Alexander Gietelink Oldenziel comments on Alexander Gietelink Oldenziel’s Shortform

Alexander Gietelink Oldenziel 22 Nov 2022 14:42 UTC
1 point
0
Imagine a data stream
$. . . X_{- 3}, X_{- 2}, X_{- 1}, X_{0}, X_{1}, X_{2}, X_{3} . . .$
assumed infinite in both directions for simplicity. Here $X_{0}$ represents the current state ( the “present”) and while $. . . X_{- 3}, X_{- 2}, X_{- 1}$ and $X_{1}, X_{2}, X_{3}, . . .$ represents the future
Predictible Information versus Predictive Information
Predictible information is the maximal information (in bits) that you can derive about the future given the access to the past.
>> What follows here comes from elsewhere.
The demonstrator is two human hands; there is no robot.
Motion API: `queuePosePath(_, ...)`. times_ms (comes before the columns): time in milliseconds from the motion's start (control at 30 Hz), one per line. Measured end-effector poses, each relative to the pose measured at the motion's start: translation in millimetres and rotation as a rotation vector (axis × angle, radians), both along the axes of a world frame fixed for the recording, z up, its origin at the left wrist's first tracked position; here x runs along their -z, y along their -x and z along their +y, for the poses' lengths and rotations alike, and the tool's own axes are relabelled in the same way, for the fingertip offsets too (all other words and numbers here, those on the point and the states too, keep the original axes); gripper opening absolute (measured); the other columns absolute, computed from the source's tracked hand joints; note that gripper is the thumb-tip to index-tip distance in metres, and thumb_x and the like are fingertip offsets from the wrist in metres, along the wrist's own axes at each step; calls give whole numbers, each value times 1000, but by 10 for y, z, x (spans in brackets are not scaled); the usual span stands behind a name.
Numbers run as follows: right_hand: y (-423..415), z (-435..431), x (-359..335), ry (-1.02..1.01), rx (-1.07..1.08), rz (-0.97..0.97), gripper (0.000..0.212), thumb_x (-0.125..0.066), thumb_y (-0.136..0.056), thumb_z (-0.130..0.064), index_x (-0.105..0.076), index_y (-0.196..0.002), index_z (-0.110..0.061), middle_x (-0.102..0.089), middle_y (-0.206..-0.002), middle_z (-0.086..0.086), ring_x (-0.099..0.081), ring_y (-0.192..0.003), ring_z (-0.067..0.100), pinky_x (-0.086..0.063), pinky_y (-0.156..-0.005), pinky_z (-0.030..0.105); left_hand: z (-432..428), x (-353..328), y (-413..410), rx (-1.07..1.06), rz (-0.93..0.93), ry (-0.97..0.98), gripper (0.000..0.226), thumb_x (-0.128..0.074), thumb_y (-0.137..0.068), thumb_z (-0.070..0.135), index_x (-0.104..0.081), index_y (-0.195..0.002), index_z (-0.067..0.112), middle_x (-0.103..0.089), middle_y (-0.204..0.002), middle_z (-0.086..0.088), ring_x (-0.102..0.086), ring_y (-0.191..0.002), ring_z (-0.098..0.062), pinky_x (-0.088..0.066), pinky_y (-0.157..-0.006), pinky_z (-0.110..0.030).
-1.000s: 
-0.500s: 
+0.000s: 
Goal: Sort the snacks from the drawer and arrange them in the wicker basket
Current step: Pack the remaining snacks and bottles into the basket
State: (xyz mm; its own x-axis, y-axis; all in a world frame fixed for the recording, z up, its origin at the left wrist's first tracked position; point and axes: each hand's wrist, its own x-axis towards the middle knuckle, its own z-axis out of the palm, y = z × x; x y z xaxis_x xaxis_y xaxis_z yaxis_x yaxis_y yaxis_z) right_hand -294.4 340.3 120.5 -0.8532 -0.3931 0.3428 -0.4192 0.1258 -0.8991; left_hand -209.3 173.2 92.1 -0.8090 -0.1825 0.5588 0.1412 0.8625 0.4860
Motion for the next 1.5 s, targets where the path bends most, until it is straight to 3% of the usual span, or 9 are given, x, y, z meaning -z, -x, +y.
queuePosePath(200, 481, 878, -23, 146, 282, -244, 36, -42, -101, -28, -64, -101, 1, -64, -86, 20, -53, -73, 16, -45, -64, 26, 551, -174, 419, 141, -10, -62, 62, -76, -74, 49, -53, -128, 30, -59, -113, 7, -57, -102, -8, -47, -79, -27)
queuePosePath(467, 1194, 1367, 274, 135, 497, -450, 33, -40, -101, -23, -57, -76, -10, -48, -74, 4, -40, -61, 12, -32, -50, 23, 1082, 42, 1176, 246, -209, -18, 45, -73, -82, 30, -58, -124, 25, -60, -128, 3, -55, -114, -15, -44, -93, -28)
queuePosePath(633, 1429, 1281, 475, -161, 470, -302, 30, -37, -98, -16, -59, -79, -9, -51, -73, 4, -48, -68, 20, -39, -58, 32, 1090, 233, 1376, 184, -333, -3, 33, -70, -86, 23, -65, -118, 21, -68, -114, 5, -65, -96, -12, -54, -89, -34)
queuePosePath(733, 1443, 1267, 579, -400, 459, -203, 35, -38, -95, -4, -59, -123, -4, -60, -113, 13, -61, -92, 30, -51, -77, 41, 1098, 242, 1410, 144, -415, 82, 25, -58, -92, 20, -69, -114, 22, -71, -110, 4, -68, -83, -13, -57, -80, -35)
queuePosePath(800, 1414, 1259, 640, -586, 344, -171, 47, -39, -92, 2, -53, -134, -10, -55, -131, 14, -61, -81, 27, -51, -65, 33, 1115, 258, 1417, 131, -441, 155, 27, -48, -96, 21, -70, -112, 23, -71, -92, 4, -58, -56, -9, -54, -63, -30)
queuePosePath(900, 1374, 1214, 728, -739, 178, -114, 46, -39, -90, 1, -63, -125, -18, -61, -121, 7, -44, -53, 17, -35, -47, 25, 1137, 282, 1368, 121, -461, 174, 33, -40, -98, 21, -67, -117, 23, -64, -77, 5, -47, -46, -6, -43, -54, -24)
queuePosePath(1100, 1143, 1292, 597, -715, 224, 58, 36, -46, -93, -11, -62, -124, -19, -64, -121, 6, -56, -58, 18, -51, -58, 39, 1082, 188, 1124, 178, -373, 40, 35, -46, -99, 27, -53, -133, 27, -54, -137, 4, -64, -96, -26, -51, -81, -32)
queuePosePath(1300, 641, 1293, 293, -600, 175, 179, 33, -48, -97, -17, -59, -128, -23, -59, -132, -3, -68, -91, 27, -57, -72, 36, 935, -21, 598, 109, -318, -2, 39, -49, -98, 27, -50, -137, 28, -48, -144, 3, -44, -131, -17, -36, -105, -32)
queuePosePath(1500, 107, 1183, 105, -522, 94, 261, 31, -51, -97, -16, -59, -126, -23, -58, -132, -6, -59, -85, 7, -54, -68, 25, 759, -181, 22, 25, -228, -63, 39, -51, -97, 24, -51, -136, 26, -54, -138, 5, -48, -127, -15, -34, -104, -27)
Predictive information is the amount of bits that you need from the past to make that optimal prediction.
Suppose you are faced with the question of whether to buy, hold or sell Apple. There are three options so maximally $l o g_{2} (3)$ bits of information—not all of that information might be in contained in the past, there a certain part of irreductible uncertainty (entropy) about the future no matter how well you can infer the past. Think about a freak event & blacks swans like pandemics, wars, unforeseen technological breakthroughs, just cumulative aggregated noise in consumer preference etc. Suppose that irreducible uncertainty is half of $l o g_{2} (3)$ leaving us with $\frac{1}{2} l o g_{2} (3)$ of (theoretically) predictible information.
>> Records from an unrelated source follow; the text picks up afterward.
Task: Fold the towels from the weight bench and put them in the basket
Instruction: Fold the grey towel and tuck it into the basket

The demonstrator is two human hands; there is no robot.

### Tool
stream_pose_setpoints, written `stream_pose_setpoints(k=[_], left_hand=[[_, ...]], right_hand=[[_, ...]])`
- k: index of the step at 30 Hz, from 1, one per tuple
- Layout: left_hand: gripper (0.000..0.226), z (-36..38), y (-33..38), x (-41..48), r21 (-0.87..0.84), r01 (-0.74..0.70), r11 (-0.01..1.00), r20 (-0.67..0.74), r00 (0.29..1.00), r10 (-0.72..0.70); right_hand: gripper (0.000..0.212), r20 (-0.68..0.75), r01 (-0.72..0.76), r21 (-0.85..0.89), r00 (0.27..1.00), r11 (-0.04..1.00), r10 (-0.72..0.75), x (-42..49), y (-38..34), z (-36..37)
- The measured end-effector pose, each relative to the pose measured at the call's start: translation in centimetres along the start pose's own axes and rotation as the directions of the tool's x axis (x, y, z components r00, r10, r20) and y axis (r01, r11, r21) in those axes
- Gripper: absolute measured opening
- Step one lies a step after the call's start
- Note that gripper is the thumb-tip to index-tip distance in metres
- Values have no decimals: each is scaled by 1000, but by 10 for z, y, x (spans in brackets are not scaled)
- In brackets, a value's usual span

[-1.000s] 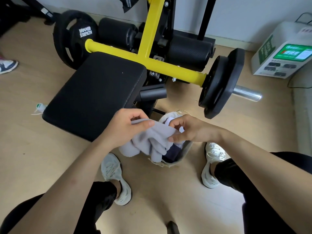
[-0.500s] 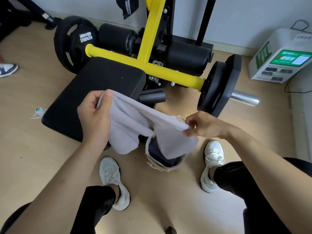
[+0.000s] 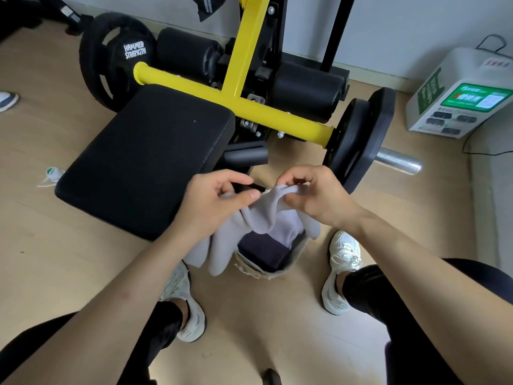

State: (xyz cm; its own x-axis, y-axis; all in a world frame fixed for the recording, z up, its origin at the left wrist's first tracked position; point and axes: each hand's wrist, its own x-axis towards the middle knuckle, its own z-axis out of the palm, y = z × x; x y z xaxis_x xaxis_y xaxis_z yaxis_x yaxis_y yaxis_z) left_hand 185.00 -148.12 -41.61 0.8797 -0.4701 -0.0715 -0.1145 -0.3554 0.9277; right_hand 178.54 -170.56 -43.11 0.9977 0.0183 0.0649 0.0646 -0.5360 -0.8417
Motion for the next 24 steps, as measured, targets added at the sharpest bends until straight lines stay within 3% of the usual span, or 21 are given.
stream_pose_setpoints(k=[2, 6, 9, 13, 20, 22, 24], left_hand=[[29, 7, -1, 0, 10, 7, 1000, 112, 994, -8], [12, 15, -3, -2, 80, -18, 997, 183, 983, 3], [6, 12, -6, 1, 123, -41, 992, 111, 993, 27], [8, 2, -8, 7, 196, -67, 978, 29, 998, 63], [14, -26, -11, 15, 259, -16, 966, -84, 996, 39], [14, -28, -12, 15, 276, -9, 961, -97, 995, 37], [14, -28, -13, 15, 280, -16, 960, -98, 994, 46]], right_hand=[[17, 18, 61, 29, 998, 998, -61, -1, -9, 2], [14, 54, 51, 62, 997, 997, -54, -1, -13, 6], [14, 74, -7, 40, 997, 999, 4, -1, -8, 7], [20, 233, -194, 1, 954, 981, 189, 0, 0, 0], [22, 314, -296, -105, 896, 949, 314, 1, 17, -18], [20, 265, -323, -62, 907, 944, 328, 2, 19, -20], [18, 219, -367, 142, 917, 919, 332, 4, 20, -19]])
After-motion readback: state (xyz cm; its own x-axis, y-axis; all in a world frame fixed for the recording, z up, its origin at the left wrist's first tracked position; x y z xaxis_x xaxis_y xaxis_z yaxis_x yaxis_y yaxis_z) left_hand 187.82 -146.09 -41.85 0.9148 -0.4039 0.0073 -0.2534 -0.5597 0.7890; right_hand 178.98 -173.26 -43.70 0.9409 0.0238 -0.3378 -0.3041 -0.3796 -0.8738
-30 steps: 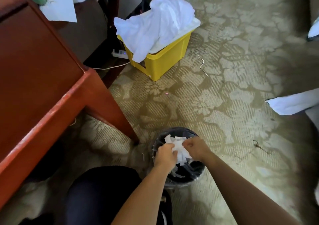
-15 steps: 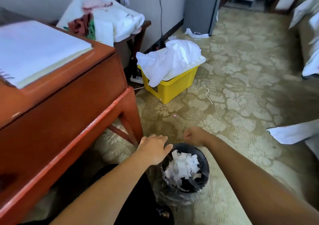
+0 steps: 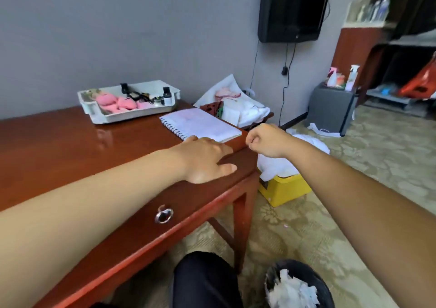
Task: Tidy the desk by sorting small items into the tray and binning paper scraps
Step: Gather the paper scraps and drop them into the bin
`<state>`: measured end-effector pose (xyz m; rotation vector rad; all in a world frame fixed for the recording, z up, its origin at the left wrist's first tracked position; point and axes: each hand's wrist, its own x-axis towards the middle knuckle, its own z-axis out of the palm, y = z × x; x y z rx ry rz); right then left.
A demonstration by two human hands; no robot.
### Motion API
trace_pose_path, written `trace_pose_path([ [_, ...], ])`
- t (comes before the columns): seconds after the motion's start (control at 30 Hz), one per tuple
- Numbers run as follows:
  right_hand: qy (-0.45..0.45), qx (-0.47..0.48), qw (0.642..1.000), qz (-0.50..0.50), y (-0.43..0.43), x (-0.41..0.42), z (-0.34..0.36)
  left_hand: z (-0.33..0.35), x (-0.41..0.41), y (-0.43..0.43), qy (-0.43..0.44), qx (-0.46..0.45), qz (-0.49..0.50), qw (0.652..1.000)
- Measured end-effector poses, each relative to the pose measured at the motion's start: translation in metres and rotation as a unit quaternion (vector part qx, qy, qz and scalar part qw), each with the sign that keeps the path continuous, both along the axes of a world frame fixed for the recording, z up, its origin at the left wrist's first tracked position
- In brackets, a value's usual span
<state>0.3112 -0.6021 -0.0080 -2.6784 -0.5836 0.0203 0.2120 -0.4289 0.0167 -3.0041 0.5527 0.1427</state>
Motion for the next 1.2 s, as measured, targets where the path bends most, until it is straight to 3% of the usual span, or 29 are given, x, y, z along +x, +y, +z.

To a certain degree, it might be predictible in theory to what degree buying Apple stock is a good idea. To do so, you may need to know many things about the past: Apple’s earning records, position of competitiors, general trends of the economy, understanding of the underlying technology & supply chains etc. The total sum of this information is far larger than $\frac{1}{2} l o g_{2} (3)$
To actually do well on the stock market you additionally need to do this better than the competititon—a difficult task! The predictible information is quite small compared to the predictive information
Note that predictive information is always greater than predictible information: you need to at least $k$ bits from the past to predict $k$ bits of the future. Often it is much larger.
Mathematical details
Predictible information is also called ‘apparent stored information’ or commonly ‘excess entropy’.
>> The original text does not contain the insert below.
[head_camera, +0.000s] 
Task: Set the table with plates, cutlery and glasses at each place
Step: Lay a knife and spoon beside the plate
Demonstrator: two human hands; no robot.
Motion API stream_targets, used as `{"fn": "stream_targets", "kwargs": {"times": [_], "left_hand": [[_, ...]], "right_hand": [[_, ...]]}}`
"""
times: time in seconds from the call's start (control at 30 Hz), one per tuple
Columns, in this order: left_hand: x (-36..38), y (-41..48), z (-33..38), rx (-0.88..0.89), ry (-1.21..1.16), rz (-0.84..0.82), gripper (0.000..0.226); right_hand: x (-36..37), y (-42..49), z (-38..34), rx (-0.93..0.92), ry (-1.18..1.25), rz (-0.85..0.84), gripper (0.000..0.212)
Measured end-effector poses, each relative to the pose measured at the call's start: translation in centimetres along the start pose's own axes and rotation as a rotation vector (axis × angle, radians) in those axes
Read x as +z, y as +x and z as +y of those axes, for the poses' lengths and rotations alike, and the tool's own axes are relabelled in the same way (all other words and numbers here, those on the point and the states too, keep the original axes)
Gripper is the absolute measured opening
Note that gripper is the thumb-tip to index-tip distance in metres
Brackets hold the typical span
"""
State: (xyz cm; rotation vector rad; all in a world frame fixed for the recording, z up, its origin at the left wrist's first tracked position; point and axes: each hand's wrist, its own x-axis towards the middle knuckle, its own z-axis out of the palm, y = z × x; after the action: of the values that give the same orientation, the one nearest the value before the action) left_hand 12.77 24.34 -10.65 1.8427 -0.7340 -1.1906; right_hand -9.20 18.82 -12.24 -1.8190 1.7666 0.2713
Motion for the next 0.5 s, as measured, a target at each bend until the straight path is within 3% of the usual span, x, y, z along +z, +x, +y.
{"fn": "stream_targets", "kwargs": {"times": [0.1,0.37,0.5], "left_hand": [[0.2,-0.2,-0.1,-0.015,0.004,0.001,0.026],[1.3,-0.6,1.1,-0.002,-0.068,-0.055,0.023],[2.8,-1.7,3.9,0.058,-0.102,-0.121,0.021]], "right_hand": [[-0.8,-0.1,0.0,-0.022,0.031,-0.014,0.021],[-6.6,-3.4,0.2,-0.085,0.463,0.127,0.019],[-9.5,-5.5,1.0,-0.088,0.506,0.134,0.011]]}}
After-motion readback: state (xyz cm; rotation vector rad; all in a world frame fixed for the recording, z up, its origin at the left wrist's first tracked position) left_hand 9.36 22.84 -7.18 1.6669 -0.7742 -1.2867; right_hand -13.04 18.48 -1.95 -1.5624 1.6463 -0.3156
It is defined as the mutual information $I (X_{\leq 0}, X_{\geq 0})$ between the future and the past.
The predictive information is more difficult to define. It is also called the ‘statistical complexity’ or ‘forecasting complexity’ and is defined as the entropy of the steady equilibrium state of the ‘epsilon machine’ of the process.
What is the Epsilon Machine of the process ${X_{i}}_{i \in Z}$ ? Define the causal states as the process as the partition on the sets of possible pasts $. . ., x_{- 3}, x_{- 2}, x_{- 1}$ where two pasts $\to x, {\to x}^{'}$ are in the same part / equivalence class when the future conditioned on $\to x, {\to x}^{'}$ respectively is the same.
That is $P (X_{> 0} | \to x) = P (X_{> 0}, {\to x}^{'})$ . Without going into too much more detail the forecasting complexity measures the size of this creature.